• Problem: Pull each line holding "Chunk" out of the entries below.

• Working data:
○ ○ ○ ○ ○
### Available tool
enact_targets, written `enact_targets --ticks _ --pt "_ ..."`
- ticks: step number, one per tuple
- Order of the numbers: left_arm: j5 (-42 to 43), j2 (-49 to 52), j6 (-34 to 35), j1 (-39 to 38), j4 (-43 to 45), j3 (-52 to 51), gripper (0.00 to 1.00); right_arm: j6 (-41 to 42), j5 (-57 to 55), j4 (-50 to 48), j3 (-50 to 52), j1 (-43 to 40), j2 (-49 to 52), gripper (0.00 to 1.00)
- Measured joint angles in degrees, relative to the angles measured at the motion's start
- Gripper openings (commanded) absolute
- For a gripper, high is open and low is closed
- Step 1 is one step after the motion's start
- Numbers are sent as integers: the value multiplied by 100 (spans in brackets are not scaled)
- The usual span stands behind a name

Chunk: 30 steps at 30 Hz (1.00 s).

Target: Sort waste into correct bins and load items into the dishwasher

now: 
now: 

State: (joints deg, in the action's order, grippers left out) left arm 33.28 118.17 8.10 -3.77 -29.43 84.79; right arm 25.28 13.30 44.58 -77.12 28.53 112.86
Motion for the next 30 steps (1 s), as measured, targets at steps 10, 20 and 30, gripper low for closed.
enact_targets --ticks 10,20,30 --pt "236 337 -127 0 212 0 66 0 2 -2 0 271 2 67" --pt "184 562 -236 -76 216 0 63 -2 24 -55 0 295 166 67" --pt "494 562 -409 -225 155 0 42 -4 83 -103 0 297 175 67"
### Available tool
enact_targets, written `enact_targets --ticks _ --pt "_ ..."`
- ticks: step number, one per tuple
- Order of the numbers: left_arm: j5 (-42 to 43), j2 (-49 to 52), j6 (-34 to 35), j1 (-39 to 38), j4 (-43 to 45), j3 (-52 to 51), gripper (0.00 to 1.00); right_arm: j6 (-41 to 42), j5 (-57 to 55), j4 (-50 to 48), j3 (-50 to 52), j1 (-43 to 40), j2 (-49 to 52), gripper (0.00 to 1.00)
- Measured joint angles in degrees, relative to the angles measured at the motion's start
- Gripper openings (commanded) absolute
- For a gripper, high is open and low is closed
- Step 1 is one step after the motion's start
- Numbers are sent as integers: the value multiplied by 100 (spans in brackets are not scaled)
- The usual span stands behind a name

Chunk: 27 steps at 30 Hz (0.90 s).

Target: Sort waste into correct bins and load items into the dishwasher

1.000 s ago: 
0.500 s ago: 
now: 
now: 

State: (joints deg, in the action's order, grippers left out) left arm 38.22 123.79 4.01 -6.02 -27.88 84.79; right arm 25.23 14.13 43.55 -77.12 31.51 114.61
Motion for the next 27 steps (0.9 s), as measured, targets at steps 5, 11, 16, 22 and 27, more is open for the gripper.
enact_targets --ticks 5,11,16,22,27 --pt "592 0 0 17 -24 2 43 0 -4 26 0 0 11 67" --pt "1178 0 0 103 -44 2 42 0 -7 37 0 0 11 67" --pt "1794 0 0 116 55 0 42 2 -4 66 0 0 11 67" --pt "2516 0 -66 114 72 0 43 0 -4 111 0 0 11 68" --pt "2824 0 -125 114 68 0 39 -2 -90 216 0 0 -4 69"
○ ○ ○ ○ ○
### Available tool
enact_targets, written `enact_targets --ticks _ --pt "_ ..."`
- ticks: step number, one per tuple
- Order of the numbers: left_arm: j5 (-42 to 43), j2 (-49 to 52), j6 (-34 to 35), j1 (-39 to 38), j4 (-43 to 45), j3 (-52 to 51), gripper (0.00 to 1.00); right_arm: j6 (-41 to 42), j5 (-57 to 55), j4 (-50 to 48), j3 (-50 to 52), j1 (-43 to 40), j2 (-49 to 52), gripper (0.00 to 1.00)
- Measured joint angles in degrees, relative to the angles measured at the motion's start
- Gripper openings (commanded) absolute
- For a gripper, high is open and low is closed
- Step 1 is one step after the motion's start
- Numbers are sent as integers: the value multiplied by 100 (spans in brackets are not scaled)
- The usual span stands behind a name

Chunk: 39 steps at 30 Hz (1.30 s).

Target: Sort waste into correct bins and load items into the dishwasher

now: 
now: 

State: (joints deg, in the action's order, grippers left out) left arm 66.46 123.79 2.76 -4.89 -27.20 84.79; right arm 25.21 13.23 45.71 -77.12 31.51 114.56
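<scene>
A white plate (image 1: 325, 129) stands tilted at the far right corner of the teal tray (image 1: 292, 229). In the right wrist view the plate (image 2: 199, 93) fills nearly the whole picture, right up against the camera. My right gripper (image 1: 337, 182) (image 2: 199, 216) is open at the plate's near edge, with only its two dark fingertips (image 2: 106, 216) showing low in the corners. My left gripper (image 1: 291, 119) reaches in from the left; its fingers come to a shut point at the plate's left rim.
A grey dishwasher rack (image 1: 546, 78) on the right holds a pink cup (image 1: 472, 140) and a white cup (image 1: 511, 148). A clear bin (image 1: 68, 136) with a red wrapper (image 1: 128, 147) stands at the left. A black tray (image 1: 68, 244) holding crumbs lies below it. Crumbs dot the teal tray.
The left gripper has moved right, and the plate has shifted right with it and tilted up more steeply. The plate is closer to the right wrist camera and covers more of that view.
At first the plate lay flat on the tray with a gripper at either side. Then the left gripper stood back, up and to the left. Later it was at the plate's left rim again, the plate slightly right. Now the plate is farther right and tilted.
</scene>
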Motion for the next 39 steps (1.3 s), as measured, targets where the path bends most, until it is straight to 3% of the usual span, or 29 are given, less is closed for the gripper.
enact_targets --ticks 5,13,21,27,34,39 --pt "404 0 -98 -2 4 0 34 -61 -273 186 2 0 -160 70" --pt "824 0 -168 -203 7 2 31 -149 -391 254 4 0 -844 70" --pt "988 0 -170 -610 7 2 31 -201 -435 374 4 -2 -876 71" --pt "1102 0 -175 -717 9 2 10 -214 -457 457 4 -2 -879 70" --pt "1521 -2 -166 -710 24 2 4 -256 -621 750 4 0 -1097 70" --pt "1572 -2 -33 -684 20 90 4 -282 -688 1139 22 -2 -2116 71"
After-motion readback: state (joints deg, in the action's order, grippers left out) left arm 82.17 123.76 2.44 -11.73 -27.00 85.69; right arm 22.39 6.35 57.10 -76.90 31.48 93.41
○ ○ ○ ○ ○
• Task result:
Chunk: 30 steps at 30 Hz (1.00 s).
Chunk: 27 steps at 30 Hz (0.90 s).
Chunk: 39 steps at 30 Hz (1.30 s).

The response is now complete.